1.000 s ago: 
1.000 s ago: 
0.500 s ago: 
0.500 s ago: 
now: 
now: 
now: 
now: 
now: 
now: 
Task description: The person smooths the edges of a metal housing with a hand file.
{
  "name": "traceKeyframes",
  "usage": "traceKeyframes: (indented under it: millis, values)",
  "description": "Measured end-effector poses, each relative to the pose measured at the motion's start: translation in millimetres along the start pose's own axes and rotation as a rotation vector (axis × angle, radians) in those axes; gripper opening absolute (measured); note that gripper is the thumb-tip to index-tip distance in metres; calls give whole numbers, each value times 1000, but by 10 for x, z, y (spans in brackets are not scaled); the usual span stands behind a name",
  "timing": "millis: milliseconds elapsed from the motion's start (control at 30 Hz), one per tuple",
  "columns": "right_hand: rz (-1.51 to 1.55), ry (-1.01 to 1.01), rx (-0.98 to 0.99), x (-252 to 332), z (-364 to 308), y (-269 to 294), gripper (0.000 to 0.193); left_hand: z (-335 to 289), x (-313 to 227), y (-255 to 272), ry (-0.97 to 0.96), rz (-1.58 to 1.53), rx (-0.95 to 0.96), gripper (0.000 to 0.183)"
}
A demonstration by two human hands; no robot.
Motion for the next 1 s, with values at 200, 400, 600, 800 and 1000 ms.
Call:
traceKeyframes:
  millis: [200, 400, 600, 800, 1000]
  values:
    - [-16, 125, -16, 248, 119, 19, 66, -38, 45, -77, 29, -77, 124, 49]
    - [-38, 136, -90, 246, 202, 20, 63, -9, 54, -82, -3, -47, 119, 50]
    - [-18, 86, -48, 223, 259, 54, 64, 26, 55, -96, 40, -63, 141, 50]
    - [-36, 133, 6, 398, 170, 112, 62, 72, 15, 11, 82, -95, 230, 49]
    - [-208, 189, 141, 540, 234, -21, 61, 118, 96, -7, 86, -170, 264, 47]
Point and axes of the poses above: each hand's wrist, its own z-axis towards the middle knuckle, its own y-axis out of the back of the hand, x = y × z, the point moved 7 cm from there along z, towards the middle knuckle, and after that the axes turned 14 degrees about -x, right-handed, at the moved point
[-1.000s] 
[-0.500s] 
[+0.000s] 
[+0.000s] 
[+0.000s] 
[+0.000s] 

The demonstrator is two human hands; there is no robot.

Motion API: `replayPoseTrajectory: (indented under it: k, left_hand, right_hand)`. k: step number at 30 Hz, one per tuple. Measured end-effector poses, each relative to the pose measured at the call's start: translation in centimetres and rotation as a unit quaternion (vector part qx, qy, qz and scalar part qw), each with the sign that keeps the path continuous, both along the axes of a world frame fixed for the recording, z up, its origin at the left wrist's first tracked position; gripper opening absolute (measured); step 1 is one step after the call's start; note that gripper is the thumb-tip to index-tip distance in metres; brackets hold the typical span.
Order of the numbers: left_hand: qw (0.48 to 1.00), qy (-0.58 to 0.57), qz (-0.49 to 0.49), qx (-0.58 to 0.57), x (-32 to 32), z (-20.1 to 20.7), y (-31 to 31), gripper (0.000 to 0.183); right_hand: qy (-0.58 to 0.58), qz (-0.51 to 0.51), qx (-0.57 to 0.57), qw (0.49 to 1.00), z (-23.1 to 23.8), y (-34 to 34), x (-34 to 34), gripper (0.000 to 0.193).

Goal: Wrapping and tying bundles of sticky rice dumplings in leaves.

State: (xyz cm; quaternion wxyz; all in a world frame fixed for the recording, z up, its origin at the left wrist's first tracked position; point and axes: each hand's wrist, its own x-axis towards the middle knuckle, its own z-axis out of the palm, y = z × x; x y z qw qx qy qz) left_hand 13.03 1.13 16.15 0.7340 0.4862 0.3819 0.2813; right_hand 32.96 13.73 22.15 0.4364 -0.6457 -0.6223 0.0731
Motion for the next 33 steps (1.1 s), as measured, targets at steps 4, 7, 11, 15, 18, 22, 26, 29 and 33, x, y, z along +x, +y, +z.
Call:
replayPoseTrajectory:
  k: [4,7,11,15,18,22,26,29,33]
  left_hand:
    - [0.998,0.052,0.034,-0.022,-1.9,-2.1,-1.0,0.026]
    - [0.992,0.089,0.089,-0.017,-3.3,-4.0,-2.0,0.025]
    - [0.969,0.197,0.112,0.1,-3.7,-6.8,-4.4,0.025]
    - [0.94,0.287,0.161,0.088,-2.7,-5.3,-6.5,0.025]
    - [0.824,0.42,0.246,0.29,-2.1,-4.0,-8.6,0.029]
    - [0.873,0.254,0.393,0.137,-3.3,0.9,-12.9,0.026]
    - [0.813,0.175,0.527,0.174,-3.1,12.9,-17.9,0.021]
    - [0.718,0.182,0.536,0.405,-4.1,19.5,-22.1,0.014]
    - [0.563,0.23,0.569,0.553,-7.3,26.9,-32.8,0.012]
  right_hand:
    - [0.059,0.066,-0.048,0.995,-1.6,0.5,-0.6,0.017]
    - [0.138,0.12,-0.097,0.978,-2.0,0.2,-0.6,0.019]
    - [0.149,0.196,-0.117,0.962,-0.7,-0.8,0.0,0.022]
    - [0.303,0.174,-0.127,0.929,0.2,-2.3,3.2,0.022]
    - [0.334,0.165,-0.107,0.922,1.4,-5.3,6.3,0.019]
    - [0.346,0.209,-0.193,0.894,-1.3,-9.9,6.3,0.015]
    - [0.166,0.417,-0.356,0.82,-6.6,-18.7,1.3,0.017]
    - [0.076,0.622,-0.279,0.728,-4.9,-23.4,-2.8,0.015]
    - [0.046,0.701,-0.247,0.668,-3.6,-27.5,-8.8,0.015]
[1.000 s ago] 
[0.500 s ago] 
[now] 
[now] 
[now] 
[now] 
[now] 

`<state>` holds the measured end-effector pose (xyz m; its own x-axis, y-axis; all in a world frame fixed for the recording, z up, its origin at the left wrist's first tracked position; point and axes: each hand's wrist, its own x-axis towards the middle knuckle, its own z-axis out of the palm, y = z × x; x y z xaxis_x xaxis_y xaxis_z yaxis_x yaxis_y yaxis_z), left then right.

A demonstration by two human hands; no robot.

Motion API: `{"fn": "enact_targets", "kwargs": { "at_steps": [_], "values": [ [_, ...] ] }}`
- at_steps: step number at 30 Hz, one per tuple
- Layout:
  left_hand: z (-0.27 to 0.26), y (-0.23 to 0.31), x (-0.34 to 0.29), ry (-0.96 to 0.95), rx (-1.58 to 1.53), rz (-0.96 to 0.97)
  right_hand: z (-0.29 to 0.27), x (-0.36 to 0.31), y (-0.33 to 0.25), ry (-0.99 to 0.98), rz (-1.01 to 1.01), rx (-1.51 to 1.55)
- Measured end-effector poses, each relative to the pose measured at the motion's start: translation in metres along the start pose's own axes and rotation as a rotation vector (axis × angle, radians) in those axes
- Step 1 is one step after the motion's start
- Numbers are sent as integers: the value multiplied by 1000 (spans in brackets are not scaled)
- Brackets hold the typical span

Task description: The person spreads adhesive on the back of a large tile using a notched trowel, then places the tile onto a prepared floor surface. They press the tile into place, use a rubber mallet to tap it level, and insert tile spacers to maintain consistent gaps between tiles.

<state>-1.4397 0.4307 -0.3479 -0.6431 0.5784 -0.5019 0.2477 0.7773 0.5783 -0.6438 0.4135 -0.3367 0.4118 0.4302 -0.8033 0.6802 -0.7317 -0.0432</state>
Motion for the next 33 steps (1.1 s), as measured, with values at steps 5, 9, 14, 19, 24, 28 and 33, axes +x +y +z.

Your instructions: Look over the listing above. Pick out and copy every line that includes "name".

Expected answer:
  "name": "traceKeyframes",
  "description": "Measured end-effector poses, each relative to the pose measured at the motion's start: translation in millimetres along the start pose's own axes and rotation as a rotation vector (axis × angle, radians) in those axes; gripper opening absolute (measured); note that gripper is the thumb-tip to index-tip distance in metres; calls give whole numbers, each value times 1000, but by 10 for x, z, y (spans in brackets are not scaled); the usual span stands behind a name",

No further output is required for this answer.